Stacking Traumas builds on a recent series of drawings that deal with trauma in the Deaf community. Can you describe the piece?
It’s a stack of three tables or, rather, traumas. These tables are made of musical notes with long stems and bars, and these turn into one big table (or collective trauma). Each table symbolizes a three-word term: Dinner Table Syndrome, Hearing People Anxiety, Alexander Graham Bell. It’s like trauma upon trauma upon trauma.
Bell of course is remembered for inventing the telephone, but he was also an educator who opposed teaching sign language to Deaf children. Is it fair to say that his legacy, represented by the topmost table, continues to exert an influence?

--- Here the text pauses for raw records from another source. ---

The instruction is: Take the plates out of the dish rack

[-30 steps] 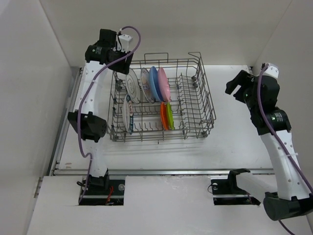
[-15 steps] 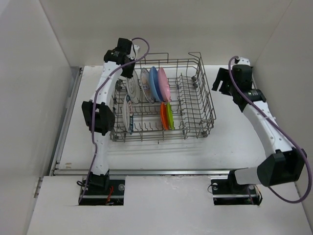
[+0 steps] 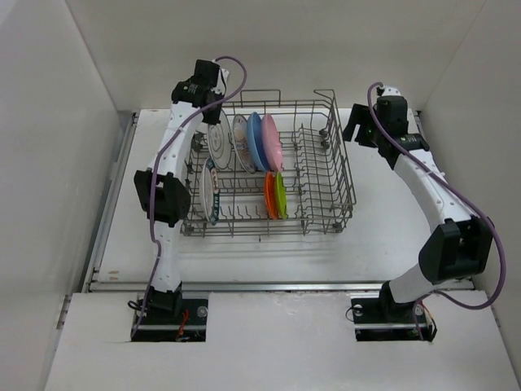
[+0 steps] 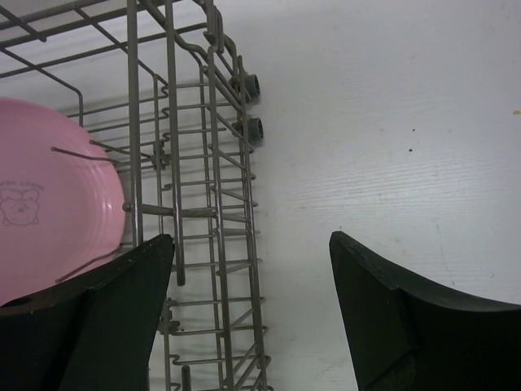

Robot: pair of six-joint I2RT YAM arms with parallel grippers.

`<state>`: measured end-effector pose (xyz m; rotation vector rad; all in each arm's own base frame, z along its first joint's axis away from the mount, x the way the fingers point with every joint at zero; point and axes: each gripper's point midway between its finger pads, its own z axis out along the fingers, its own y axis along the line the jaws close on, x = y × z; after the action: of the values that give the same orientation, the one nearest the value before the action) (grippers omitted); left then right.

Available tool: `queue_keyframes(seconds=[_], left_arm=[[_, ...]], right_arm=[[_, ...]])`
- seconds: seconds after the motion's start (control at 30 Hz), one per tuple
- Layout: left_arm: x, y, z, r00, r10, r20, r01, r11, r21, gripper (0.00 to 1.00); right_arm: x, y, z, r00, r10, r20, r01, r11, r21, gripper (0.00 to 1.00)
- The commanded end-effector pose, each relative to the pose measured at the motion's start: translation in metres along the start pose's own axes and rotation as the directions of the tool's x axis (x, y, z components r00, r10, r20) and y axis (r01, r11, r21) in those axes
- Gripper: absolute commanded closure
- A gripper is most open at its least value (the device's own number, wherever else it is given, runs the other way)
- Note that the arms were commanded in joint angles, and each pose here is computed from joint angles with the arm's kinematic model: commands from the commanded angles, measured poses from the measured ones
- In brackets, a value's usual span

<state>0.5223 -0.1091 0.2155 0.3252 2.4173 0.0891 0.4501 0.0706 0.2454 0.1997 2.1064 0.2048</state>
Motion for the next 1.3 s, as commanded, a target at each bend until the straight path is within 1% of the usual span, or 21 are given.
queue_keyframes(seconds=[0.0, 0.1, 0.23, 0.4, 0.43, 0.47, 0.57, 0.6, 0.63, 0.7, 0.73, 0.77, 0.8, 0.83, 0.87, 0.9, 0.97, 1.0, 1.07, 1.13, 1.27], left_arm=[[-0.071, 0.004, -0.107, 0.95, -0.028, 0.31, 0.018, 0.999, 0.035, 1.0], [-0.083, 0.009, -0.128, 0.926, -0.046, 0.375, 0.039, 0.999, 0.028, 1.0], [-0.094, 0.024, -0.157, 0.896, -0.035, 0.442, 0.051, 0.998, -0.025, 1.0], [-0.102, 0.054, -0.196, 0.855, -0.033, 0.518, 0.113, 0.986, -0.124, 1.0], [-0.103, 0.056, -0.204, 0.847, -0.034, 0.53, 0.117, 0.985, -0.124, 1.0], [-0.104, 0.067, -0.218, 0.83, -0.042, 0.557, 0.145, 0.979, -0.142, 1.0], [-0.096, 0.099, -0.236, 0.82, -0.059, 0.569, 0.203, 0.96, -0.194, 1.0], [-0.089, 0.121, -0.246, 0.817, -0.072, 0.573, 0.237, 0.947, -0.219, 1.0], [-0.078, 0.132, -0.242, 0.833, -0.095, 0.545, 0.254, 0.941, -0.224, 1.0], [-0.06, 0.157, -0.242, 0.833, -0.183, 0.523, 0.333, 0.919, -0.209, 1.0], [-0.042, 0.189, -0.242, 0.824, -0.252, 0.508, 0.405, 0.888, -0.218, 1.0], [-0.018, 0.201, -0.222, 0.838, -0.326, 0.438, 0.448, 0.869, -0.21, 1.0], [-0.003, 0.211, -0.212, 0.82, -0.4, 0.409, 0.503, 0.845, -0.182, 1.0], [0.012, 0.22, -0.198, 0.824, -0.437, 0.361, 0.518, 0.839, -0.168, 1.0], [0.041, 0.229, -0.17, 0.824, -0.498, 0.269, 0.546, 0.825, -0.146, 1.0], [0.056, 0.229, -0.158, 0.82, -0.529, 0.22, 0.561, 0.819, -0.123, 1.0], [0.08, 0.223, -0.133, 0.809, -0.573, 0.129, 0.581, 0.814, -0.026, 1.0], [0.1, 0.217, -0.112, 0.807, -0.586, 0.068, 0.588, 0.809, -0.005, 1.0], [0.116, 0.216, -0.097, 0.815, -0.578, 0.039, 0.579, 0.815, -0.002, 1.0], [0.135, 0.217, -0.079, 0.805, -0.593, 0.018, 0.593, 0.805, -0.011, 1.0], [0.163, 0.217, -0.054, 0.724, -0.686, -0.075, 0.689, 0.723, 0.042, 1.0]], right_arm=[[-0.027, 0.031, -0.003, 0.997, -0.012, 0.074, 0.02, 0.995, -0.1, 0.17], [-0.028, 0.035, -0.003, 0.998, -0.009, 0.062, 0.015, 0.995, -0.097, 0.17], [-0.047, 0.031, -0.019, 0.992, -0.005, 0.128, 0.012, 0.999, -0.05, 0.17], [-0.066, 0.017, -0.037, 0.981, 0.001, 0.193, -0.007, 0.999, 0.031, 0.17], [-0.071, 0.022, -0.043, 0.978, 0.001, 0.208, -0.005, 1.0, 0.018, 0.17], [-0.075, 0.021, -0.049, 0.974, 0.004, 0.226, -0.01, 1.0, 0.024, 0.17], [-0.095, 0.03, -0.072, 0.96, 0.013, 0.279, -0.012, 1.0, -0.006, 0.17], [-0.096, 0.038, -0.074, 0.96, 0.012, 0.28, -0.003, 1.0, -0.031, 0.17], [-0.101, 0.047, -0.081, 0.958, 0.016, 0.287, 0.006, 0.997, -0.076, 0.17], [-0.108, 0.075, -0.094, 0.952, 0.007, 0.305, 0.046, 0.985, -0.167, 0.17], [-0.107, 0.086, -0.094, 0.955, 0.003, 0.298, 0.06, 0.977, -0.204, 0.17], [-0.107, 0.108, -0.105, 0.954, -0.01, 0.298, 0.098, 0.955, -0.282, 0.18], [-0.102, 0.121, -0.099, 0.959, -0.018, 0.283, 0.112, 0.942, -0.317, 0.18], [-0.098, 0.133, -0.099, 0.961, -0.035, 0.275, 0.134, 0.927, -0.35, 0.19], [-0.094, 0.145, -0.1, 0.961, -0.054, 0.27, 0.158, 0.912, -0.379, 0.21], [-0.086, 0.168, -0.101, 0.963, -0.078, 0.259, 0.188, 0.882, -0.433, 0.21], [-0.078, 0.19, -0.103, 0.958, -0.117, 0.26, 0.231, 0.853, -0.469, 0.21], [-0.071, 0.208, -0.11, 0.959, -0.13, 0.252, 0.246, 0.826, -0.508, 0.21], [-0.058, 0.226, -0.107, 0.959, -0.158, 0.236, 0.264, 0.799, -0.54, 0.21], [-0.045, 0.241, -0.109, 0.959, -0.175, 0.222, 0.273, 0.778, -0.565, 0.21], [-0.022, 0.256, -0.099, 0.963, -0.197, 0.185, 0.269, 0.759, -0.593, 0.21]])
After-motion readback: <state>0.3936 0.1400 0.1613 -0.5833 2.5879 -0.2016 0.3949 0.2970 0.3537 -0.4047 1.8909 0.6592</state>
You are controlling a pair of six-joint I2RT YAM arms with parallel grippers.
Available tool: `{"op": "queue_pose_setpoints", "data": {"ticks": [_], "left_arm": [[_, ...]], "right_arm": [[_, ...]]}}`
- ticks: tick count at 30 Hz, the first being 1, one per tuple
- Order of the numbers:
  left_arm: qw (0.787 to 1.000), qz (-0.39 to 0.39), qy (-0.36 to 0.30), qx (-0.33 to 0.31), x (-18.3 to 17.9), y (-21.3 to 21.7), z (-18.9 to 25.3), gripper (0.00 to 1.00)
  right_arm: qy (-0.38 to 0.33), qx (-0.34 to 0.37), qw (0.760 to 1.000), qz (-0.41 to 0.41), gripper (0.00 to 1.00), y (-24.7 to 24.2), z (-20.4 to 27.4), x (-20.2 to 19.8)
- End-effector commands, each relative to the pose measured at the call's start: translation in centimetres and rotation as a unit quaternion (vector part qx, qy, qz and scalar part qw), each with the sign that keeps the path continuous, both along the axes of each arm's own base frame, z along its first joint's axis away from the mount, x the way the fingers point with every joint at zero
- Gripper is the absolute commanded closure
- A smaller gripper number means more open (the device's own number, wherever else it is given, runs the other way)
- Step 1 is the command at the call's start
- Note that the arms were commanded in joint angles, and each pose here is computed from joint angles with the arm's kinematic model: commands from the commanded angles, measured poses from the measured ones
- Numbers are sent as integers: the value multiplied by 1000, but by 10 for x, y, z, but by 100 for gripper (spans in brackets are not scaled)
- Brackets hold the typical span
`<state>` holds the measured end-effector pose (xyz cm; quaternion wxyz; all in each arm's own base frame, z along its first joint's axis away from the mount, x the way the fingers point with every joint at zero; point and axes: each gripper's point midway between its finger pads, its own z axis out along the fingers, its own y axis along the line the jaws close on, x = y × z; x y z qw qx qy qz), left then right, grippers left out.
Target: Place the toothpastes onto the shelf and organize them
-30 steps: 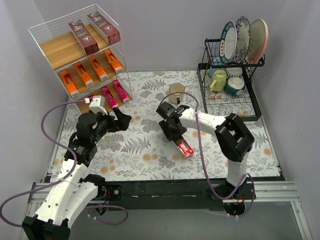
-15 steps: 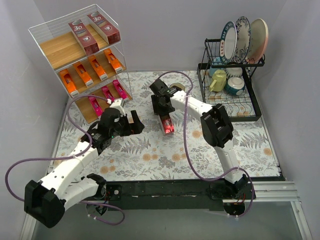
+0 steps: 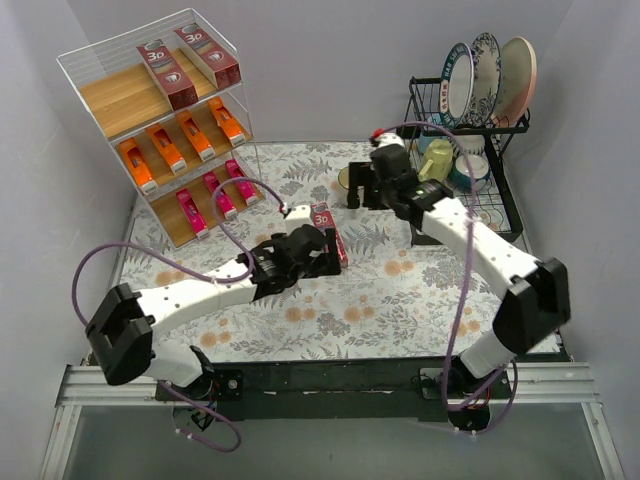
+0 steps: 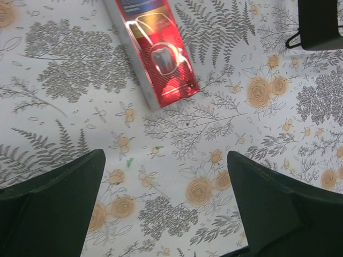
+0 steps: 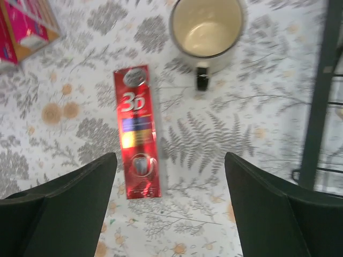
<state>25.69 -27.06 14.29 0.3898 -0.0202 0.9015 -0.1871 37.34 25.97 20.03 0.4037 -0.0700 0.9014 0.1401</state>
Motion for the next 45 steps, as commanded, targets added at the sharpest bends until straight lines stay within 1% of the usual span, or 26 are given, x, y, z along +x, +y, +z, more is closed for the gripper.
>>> {"op": "queue_pose_setpoints", "data": {"ticks": [1,2,3,4,5,6,7,8,9,12,14,15,16,19,20,27,35,38,41,45], "left_arm": [[997,58,-48,5,16,-28,21,2],[996,67,-56,14,15,-33,21,2],[995,75,-49,40,17,-36,7,2],[994,87,-54,32,21,-43,13,2],[993,98,-61,40,22,-45,12,2],[992,102,-54,61,24,-46,-2,2],[991,105,-51,64,25,-47,-5,2],[990,111,-58,67,30,-50,-4,2],[988,114,-56,84,32,-50,-15,2],[984,130,-70,97,42,-52,-18,2],[981,133,-72,119,46,-53,-32,2],[978,140,-82,128,51,-53,-31,2],[976,143,-81,142,53,-52,-40,2],[974,150,-82,152,61,-56,-47,2],[971,153,-78,164,64,-55,-57,2],[967,182,-77,163,76,-53,-84,2],[968,186,-93,141,77,-50,-102,16],[968,190,-105,127,80,-51,-101,18],[967,190,-114,125,80,-49,-107,20],[964,187,-123,141,81,-44,-115,25]], "right_arm": [[-68,-3,995,-72,9,-65,22,0],[-97,13,992,-84,9,-78,43,-6],[-103,9,989,-104,9,-95,42,-9],[-102,-8,987,-123,9,-111,31,-17],[-125,-1,983,-135,9,-124,45,-27],[-133,-3,980,-149,9,-134,47,-32],[-130,-20,977,-166,9,-148,34,-40],[-153,-9,973,-174,9,-158,48,-50],[-160,-15,971,-179,9,-165,48,-57],[-182,-19,965,-189,9,-185,44,-81],[-202,-17,962,-185,10,-194,41,-96],[-210,-17,961,-181,10,-196,41,-99],[-224,-15,958,-177,10,-199,45,-105],[-216,-29,960,-178,11,-207,29,-115],[-215,-31,960,-177,11,-208,26,-117],[-221,-39,960,-168,12,-211,15,-122],[-237,-30,958,-158,14,-210,16,-127],[-244,-28,957,-156,14,-210,19,-127],[-246,-27,957,-153,15,-210,20,-127],[-251,-24,956,-150,15,-209,21,-128]]}}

Alexander Graham Bell is probably the biggest source of trauma for the Deaf community in a historical sense. I am therefore very pleased to be given the opportunity to use this particular wall space, since the size and architecture give volume to a specter that looms over Deaf people’s heads, whether you can see it or not.
You’ve noted that, in a culture built for the hearing, being Deaf is inherently political. You’ve also described your focus on “finding a way to be both an artist and an activist.” Are there tensions between those two roles, and if so, how do you navigate them?
Deaf people are forced to navigate and negotiate all the time; in that sense I think that I have always been both an artist and an activist. That very tension is political and multilayered. I might be more of an artist in some situations and more of an activist in others. For the Super Bowl gig, I thought I acted as an activist, but the audiences perceived me as an artist. I guess I am an activist because of my art platform.
One thing I have definitely understood this year more than ever is that communicating through both written words and interpreters is the best way for me to exercise my place and to stay relevant.